ACTIVITY
State the number of lines below in which the word "roll" appears. Nothing else belongs in the answer.

─── PROVIDED RECORDS ───

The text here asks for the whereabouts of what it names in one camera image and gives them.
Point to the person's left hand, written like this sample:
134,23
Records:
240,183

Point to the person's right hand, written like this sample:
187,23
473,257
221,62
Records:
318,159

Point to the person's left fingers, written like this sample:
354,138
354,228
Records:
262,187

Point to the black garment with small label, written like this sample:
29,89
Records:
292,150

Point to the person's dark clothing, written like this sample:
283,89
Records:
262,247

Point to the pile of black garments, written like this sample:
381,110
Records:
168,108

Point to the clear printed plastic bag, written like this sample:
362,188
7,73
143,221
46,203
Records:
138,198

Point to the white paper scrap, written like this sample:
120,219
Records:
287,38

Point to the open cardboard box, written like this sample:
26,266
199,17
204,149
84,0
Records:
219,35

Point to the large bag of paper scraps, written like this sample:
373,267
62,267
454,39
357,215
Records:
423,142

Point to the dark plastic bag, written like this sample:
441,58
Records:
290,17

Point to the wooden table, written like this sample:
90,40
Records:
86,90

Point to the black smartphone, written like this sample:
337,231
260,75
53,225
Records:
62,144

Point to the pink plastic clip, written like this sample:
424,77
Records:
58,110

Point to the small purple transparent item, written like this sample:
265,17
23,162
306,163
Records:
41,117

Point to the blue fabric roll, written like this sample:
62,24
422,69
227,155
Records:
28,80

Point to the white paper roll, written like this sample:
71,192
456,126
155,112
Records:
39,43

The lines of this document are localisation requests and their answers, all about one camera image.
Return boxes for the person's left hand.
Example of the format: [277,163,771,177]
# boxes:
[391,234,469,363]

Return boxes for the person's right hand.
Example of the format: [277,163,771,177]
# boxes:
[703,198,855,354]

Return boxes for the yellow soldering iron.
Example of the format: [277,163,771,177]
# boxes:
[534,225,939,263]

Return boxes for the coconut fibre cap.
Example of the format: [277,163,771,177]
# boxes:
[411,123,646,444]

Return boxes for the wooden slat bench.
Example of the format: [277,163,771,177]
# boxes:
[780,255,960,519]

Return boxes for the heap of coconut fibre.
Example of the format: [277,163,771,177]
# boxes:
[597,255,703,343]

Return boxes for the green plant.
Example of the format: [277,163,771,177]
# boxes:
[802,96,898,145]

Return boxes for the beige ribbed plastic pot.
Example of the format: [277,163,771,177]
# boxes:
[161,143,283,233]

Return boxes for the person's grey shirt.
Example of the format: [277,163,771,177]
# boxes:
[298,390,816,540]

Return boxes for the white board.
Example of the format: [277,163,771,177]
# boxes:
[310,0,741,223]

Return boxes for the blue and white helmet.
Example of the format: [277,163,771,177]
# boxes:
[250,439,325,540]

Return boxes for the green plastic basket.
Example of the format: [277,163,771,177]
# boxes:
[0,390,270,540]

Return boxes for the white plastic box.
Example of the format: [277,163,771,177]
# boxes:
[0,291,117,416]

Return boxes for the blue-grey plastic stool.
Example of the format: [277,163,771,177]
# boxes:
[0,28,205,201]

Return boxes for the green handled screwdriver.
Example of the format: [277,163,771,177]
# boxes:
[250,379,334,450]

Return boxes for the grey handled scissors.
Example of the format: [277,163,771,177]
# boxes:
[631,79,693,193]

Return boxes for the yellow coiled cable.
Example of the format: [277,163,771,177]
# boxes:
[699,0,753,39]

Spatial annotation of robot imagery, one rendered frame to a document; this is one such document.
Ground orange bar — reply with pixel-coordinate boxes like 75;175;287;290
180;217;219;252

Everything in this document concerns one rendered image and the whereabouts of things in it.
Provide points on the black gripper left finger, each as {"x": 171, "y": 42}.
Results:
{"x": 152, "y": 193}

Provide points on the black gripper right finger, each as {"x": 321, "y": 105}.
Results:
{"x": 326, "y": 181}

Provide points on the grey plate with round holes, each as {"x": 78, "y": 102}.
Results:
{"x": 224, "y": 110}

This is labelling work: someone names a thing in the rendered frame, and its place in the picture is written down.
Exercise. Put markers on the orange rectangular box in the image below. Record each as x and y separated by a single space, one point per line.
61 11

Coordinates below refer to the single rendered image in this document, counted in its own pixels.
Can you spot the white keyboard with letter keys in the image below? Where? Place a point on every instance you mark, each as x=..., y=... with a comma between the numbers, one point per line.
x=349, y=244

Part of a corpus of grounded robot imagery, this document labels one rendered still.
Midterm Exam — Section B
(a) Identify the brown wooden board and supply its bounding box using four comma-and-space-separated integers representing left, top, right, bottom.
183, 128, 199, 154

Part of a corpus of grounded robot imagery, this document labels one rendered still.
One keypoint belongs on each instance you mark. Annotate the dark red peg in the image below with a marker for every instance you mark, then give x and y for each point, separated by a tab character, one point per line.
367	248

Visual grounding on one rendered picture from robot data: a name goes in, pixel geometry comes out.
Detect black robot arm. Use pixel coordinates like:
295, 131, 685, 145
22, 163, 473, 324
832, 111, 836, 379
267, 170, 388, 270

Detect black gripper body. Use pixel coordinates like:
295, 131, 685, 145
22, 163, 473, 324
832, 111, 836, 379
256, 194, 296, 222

───

WRITTEN ANSWER
2